/grizzl

[DEPRECATED] Grizzl - A fuzzy search index & completing-read for Emacs

Primary LanguageEmacs Lisp

Grizzl - A fuzzy-search utility for Emacs

The project is deprecated in favour of Ivy

Screenshot

Grizzl is a small utility library to be used in other Elisp code needing fuzzy search behaviour. It is optimized for large data sets, using a special type of lookup table and supporting incremental searches (searches where the result can be narrowed-down by only searching what is already matched).

Usage

Grizzl is still in development, though it is functional at this point, it just needs some work to make the UI more visually appealing and more informative, in addition to providing extension points in its internal minor-mode.

Using the completing-read

The main intended use-case for Grizzl is as a completing-read implementation, like ido-mode or helm. This is straightforward, but does require the preparation of a search index before use. It is assumed the search index will be re-used, though it need not be. For small data sets it may be better to just create an index on the fly.

;; define a search index
(defvar *search-index* (grizzl-make-index '("one" "two" "three" "four")))

;; prompt the use to pick from the index
(grizzl-completing-read "Number: " *search-index*)

The user is presented with the minibuffer and a list of matches, starting with all possible matches. As the user types, the list is reduced by repeatedly fuzzy searching in the index. The selection within the matched results can be changed by using the UP and DOWN arrow keys or C-p and C-n. The user hits ENTER to select the matching result.

If a match was successfully selected, grizzl-completing-read returns it as a string. If not, it returns nil.

Grizzl is case-insensitive by-default. To make it case-sensitive, specify :case-sensitive t when creating the index.

(grizzl-make-index '("One" "TWO" "three" "Four") :case-sensitive t)

No further settings are required for case-sensitivity; the index does the work.

Using the algorithm non-interactively

Grizzl aims to be small and focused, so that it can be used in other projects, without a huge codebase following it around. grizzl provides the functionality needed to incorporate fuzzy search logic into any Emacs Lisp code.

First an index must be created, as this is used in all other functions. The index is an optimization for large data sets, providing close to O(n+m) time lookup complexity, where n is the length of the search term and m is the number of possible matches. This proves to be extremely fast compared with regular expression matching and globbing.

Indexing

To define the index, pass a list of strings to grizzl-make-index.

(grizzl-make-index '("one" "two" "three"))

The returned data structure is used in other Grizzl functions.

If the data set is particularly large, the index may take a few seconds to build, during which time Emacs will appear non-responsive. You can observe the progress building the index by passing a callback function as the keyword argument :PROGRESS-FN. The callback receives two arguments, N and TOTAL, where N is the number of items processed so far and TOTAL is the number of items to be processed.

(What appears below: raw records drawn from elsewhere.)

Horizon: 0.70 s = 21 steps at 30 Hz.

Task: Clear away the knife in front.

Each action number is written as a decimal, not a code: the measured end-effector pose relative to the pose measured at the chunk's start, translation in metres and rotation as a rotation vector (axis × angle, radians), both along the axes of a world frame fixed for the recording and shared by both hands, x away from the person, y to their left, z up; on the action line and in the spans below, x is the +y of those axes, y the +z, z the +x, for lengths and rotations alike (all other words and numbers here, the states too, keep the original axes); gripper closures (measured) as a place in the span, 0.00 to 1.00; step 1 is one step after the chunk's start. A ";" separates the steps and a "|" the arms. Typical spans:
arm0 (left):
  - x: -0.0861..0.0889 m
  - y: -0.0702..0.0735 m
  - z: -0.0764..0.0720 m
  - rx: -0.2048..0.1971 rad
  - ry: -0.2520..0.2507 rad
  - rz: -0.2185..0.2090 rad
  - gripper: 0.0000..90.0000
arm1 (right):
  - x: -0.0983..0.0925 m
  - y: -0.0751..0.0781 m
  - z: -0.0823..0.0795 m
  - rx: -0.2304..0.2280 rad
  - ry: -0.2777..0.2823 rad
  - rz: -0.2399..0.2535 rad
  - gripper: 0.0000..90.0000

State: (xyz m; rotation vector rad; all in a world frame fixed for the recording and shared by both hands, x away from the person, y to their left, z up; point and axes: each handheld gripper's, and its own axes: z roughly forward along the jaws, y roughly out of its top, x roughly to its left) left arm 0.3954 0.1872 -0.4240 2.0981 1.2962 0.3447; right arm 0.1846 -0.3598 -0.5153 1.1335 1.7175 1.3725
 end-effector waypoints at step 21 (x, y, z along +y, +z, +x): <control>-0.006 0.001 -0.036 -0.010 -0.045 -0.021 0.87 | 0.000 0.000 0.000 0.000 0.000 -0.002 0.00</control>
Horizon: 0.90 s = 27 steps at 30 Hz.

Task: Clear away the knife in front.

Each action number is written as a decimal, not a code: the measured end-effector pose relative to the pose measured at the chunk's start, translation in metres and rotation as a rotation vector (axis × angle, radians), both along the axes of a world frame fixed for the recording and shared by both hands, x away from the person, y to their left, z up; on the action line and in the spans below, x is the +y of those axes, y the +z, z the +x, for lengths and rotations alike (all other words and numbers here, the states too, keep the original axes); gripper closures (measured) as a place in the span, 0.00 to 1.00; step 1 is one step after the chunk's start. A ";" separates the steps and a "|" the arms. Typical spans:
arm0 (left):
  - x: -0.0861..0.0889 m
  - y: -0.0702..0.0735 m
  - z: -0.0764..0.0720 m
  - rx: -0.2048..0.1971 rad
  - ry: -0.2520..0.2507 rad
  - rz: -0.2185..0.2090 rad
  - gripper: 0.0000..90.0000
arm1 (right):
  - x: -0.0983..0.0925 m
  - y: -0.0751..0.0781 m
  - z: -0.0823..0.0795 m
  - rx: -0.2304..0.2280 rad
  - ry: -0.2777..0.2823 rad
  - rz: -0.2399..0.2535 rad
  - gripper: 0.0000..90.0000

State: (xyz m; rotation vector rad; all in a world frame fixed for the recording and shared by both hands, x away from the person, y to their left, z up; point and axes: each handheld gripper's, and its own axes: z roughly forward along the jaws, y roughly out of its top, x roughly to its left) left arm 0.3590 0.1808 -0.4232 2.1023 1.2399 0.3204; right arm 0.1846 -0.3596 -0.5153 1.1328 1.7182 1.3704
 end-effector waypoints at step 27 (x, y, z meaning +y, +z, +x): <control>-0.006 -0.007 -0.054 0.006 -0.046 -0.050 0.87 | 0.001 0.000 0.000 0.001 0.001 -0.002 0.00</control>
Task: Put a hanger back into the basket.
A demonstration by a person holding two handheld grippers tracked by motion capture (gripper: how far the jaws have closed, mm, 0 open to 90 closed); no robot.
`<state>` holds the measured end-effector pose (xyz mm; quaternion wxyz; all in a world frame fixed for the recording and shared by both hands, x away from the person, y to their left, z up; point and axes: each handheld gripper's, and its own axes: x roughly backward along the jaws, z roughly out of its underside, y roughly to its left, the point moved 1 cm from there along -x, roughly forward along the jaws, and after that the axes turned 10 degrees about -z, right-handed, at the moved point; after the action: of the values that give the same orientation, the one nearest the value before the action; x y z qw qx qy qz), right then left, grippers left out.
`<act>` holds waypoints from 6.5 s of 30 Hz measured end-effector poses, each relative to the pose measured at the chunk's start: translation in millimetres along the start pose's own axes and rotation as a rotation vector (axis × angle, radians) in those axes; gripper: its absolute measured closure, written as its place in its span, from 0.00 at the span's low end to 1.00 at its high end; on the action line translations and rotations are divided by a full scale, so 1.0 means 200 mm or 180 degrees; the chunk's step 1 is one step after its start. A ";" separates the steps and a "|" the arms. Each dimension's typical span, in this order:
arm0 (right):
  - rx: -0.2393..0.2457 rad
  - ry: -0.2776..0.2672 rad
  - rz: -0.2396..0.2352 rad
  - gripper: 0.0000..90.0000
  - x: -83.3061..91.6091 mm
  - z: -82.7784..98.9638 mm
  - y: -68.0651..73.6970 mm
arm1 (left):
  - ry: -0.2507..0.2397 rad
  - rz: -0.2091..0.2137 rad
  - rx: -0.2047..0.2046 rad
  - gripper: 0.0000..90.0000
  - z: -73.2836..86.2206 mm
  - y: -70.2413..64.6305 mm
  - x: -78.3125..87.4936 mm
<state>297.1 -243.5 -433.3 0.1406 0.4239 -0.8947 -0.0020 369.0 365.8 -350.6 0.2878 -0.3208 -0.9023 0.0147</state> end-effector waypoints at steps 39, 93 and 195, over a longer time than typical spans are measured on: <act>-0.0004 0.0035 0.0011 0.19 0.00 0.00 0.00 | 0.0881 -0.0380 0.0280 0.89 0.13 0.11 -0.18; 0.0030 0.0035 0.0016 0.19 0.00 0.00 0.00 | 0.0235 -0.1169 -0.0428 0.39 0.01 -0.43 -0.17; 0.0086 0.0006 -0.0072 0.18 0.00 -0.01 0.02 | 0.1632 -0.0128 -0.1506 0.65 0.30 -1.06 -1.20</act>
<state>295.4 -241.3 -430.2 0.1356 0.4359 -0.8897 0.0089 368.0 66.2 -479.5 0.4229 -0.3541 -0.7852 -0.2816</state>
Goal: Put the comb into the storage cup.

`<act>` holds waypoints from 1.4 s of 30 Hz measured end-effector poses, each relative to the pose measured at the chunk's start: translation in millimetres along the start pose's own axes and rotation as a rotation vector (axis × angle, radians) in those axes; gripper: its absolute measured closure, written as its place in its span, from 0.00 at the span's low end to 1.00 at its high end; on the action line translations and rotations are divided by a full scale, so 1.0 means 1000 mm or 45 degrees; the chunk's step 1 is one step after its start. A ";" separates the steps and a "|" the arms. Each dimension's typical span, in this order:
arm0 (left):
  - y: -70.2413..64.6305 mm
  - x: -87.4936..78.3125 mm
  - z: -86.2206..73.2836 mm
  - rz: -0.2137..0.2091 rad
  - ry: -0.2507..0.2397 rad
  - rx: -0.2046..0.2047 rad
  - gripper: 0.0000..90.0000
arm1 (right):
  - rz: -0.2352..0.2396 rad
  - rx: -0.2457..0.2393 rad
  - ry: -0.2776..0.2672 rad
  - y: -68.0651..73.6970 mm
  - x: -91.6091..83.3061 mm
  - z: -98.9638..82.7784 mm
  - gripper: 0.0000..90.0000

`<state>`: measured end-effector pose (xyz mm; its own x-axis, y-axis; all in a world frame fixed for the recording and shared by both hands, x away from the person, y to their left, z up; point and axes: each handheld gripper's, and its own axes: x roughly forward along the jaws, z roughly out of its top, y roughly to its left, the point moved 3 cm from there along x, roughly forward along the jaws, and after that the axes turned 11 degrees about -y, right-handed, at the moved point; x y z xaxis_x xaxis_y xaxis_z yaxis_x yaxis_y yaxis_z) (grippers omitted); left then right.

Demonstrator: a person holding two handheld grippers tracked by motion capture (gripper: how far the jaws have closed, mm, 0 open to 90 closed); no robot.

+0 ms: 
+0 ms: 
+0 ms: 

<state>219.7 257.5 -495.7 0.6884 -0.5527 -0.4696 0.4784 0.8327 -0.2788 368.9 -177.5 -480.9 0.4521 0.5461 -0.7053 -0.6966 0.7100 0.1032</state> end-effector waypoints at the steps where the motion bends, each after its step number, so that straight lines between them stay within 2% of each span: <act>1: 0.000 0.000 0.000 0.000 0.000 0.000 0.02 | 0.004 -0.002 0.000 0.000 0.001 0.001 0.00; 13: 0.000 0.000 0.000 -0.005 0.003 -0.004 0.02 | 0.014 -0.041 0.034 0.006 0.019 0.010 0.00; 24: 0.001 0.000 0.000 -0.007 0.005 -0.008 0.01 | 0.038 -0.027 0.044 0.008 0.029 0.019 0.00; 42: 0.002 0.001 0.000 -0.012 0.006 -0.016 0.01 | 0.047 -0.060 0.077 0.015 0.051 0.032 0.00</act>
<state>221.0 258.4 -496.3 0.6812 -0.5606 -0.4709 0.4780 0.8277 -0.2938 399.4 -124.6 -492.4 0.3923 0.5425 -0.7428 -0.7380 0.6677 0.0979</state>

The following example shows the progress to the user as indexing is done.

(grizzl-make-index huge-list-of-strings
                   :progress-fn (lambda (n total)
                                  (message (format "Indexed %d/%d" n total))))

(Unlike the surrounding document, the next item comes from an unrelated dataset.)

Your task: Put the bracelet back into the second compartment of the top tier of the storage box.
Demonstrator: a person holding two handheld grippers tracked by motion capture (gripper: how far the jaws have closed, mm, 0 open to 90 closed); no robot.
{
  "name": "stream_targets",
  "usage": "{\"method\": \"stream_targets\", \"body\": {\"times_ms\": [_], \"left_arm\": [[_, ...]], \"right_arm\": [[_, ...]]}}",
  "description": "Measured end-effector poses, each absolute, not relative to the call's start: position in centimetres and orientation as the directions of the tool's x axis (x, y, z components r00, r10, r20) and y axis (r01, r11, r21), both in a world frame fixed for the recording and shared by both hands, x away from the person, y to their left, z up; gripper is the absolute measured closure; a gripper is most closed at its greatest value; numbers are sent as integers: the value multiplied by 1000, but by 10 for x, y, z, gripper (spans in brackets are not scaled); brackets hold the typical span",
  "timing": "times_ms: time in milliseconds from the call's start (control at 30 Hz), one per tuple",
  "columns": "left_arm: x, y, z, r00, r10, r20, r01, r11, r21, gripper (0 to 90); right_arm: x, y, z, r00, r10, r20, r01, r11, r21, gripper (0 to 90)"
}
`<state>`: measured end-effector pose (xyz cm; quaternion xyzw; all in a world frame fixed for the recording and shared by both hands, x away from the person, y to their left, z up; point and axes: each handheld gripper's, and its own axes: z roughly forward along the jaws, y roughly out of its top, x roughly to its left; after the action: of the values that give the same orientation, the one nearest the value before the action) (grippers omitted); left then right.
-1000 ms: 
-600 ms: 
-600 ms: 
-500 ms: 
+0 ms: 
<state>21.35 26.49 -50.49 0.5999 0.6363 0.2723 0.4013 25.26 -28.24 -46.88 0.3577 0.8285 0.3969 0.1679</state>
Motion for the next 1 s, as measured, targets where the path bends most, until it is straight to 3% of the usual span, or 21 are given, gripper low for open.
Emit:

Of course, in a real-world implementation you'll probably only update the message area every 1000 or so items to avoid flooding the *Messages* buffer.

Indexes are case-insensitive by default, for the most-effective fuzzy-matching in most cases. If you need a case-sensitive index, specify a non-nil keyword argument :CASE-SENSITIVE.

(grizzl-make-index '("One" "TWO" "three" "Four") :case-sensitive t)

Searching

Given your index, ou may now search for something given a fuzzy search term, using grizzl-search.

(defvar *search-result* (grizzl-search "cntrl" *search-index*))

This function returns a new data structure representing the result of the search. You can read the strings from it with grizzl-result-strings.

If you need to run an interactive search, where the search term is changing as it is received from some external input, such as the minibuffer, you should pass each previous result back into grizzl-search as the third argument. While this is not strictly needed, it greatly improves performance on large data sets, since it allows the algorithm to focus only on what is already matched by the previous result.

If the new search term is, for whatever reason, entirely unrelated to the previous search term, there is little to no cost in passing the previous result in any case, since Grizzl will simply rewind its internal result tree and begin a fresh search, as needed.

(defvar *result-1* (grizzl-search "c"    *search-index*))
(defvar *result-2* (grizzl-search "cn"   *search-index* *result-1*))
(defvar *result-3* (grizzl-search "cnt"  *search-index* *result-2*))
(defvar *result-4* (grizzl-search "cntr" *search-index* *result-3*))

Passing nil as the previous result has the same effect as leaving the argument unspecified.

Result reading

Search results from grizzl-search are read with grizzl-result-strings.

(grizzl-result-strings *search-result* *search-index*)

The matching strings are returned ordered according to best match (first).

It is possible (and perhaps desirable, for performance reasons) to only read a subseq of the matched result. Just specify the keyword arguments :START and :END when reading the result strings.

;; returns at most the best 10 results
(grizzl-result-strings *search-result* *search-index*
                       :start 0
                       :end   10)

Copyright & Licensing

Grizzl is Copyright (c) 2013-2015 Chris Corbyn, Bozhidar Batsov and licensed under the same terms as GNU Emacs.